[Source material Boundary: Start]
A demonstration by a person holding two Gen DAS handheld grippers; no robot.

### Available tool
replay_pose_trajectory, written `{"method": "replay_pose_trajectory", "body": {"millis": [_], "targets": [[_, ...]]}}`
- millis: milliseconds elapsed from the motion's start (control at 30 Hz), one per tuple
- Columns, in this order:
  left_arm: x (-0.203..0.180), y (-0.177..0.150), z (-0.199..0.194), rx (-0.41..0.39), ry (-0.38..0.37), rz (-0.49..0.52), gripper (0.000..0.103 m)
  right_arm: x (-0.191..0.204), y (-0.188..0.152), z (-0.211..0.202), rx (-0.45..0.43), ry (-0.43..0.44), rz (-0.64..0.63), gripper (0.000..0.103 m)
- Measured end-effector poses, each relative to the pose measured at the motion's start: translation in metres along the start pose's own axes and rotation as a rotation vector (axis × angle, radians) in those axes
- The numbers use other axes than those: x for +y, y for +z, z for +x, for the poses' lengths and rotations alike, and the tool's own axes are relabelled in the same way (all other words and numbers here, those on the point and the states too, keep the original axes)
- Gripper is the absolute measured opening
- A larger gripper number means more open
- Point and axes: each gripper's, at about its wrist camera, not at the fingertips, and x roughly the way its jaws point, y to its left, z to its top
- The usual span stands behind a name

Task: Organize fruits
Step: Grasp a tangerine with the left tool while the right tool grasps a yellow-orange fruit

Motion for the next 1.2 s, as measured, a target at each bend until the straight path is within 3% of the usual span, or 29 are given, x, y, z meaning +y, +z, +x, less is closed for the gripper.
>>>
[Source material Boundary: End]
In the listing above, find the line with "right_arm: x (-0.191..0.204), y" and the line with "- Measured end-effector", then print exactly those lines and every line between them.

  right_arm: x (-0.191..0.204), y (-0.188..0.152), z (-0.211..0.202), rx (-0.45..0.43), ry (-0.43..0.44), rz (-0.64..0.63), gripper (0.000..0.103 m)
- Measured end-effector poses, each relative to the pose measured at the motion's start: translation in metres along the start pose's own axes and rotation as a rotation vector (axis × angle, radians) in those axes

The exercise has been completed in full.